I know how to create diptychs where the images are the same size.

What I'm trying to do now is create a diptych where the images are of different sizes.

In my case, one of the images is 2-1/4 x 2-1/4 and the image I want to pair with it is 2x3.  When editing in LR, I've been able to match the images perfectly so the smaller image (on the left) connects perfectly with the square image (on the right).  The height of the two LR images is identical; it's only the width that differs.

When I try to do the diptych, the image on the left appears full size in the "print module" but when I add the square image on the right, it inexplicably presents itself as much smaller, so I can't get the two images to connect even though I was able to place them side by side in connected-appearing fashion when I was working with the images in the develop module.

My question:  Is there a way to increase the size of the square image in the "print" module so as to make it connect properly with the rectangular image?

Any help would be greatly appreciated.  I hope I've made myself clear and I apologize for the complexity of the question.


----------



## Rob_Cullen (Jan 6, 2018)

If you use the Layout Style of "Custom Package" you can simply add two cells to the page, Tick (or untick) the box [Lock to Photo Aspect Ratio], and drag each photo into a cell. The photos will expand to fill the cell and set it to the Crop ratio you applied to the photo in Develop. Then resize and align the cells to your requirements.


----------



## Spunky8 (Jan 6, 2018)

I thought that photos of revealing the problem might be easier than words.

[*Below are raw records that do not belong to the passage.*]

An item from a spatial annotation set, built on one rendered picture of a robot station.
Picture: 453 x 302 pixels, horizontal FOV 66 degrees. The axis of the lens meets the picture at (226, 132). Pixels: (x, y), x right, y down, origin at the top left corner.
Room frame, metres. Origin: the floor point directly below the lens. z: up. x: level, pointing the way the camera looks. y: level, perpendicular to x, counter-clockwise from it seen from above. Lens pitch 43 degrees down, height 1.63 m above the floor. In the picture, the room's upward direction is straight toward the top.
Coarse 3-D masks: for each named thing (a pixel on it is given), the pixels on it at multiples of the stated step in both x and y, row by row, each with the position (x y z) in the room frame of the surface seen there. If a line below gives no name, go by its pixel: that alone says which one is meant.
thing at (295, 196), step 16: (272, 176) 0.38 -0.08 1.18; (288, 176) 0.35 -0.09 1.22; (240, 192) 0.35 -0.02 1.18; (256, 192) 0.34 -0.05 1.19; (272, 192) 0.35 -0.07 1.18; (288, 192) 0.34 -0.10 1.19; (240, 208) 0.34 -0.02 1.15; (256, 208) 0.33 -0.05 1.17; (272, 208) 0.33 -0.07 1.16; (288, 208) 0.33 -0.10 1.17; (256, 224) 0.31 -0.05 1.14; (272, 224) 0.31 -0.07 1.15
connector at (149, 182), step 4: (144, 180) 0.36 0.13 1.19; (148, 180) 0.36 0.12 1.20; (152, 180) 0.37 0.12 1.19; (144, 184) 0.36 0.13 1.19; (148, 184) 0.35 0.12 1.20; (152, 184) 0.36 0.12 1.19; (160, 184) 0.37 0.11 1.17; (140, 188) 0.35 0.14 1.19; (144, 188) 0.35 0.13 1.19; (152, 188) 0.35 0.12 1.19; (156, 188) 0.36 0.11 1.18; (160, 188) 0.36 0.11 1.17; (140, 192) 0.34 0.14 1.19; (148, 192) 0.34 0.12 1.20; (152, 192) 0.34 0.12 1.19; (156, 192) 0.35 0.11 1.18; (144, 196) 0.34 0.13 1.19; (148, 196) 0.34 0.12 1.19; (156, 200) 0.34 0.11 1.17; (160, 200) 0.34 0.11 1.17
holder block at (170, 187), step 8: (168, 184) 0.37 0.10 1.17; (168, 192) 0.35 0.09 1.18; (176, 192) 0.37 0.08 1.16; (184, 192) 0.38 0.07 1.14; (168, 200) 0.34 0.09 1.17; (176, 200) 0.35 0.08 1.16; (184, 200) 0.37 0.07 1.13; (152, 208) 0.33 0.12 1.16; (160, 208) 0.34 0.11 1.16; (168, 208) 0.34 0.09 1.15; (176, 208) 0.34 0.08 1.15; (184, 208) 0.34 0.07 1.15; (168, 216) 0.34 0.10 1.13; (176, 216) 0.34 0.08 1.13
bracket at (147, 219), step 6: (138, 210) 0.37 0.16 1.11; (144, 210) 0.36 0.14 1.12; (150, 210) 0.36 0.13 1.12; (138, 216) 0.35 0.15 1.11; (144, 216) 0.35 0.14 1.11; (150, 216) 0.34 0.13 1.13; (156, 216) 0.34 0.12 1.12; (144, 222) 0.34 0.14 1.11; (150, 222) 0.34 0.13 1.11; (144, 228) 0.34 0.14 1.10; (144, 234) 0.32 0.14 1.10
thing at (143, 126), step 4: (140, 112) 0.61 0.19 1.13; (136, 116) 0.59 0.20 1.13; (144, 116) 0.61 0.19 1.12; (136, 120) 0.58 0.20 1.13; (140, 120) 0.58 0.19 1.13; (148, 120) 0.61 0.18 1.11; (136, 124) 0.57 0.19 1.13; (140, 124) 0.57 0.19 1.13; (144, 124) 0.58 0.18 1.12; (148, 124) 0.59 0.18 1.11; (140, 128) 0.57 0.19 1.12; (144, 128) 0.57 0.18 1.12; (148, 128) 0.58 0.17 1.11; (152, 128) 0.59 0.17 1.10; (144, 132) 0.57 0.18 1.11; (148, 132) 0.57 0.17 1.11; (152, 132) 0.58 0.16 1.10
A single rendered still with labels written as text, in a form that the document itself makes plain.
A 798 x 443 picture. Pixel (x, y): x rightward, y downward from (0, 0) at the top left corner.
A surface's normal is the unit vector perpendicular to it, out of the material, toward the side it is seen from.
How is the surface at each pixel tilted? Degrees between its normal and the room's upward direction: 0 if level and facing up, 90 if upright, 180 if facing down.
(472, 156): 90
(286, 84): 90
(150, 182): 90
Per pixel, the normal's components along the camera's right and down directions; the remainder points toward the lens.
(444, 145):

Here's the images as they appear side by side in the develop module:


----------



## Spunky8 (Jan 6, 2018)

I-See-Light said:


> If you use the Layout Style of "Custom Package" you can simply add two cells to the page, Tick (or untick) the box [Lock to Photo Aspect Ratio], and drag each photo into a cell. The photos will expand to fill the cell and set it to the Crop ratio you applied to the photo in Develop. Then resize and align the cells to your requirements.


Thanks very much.  You solved my problem.  I appreciate your help.


----------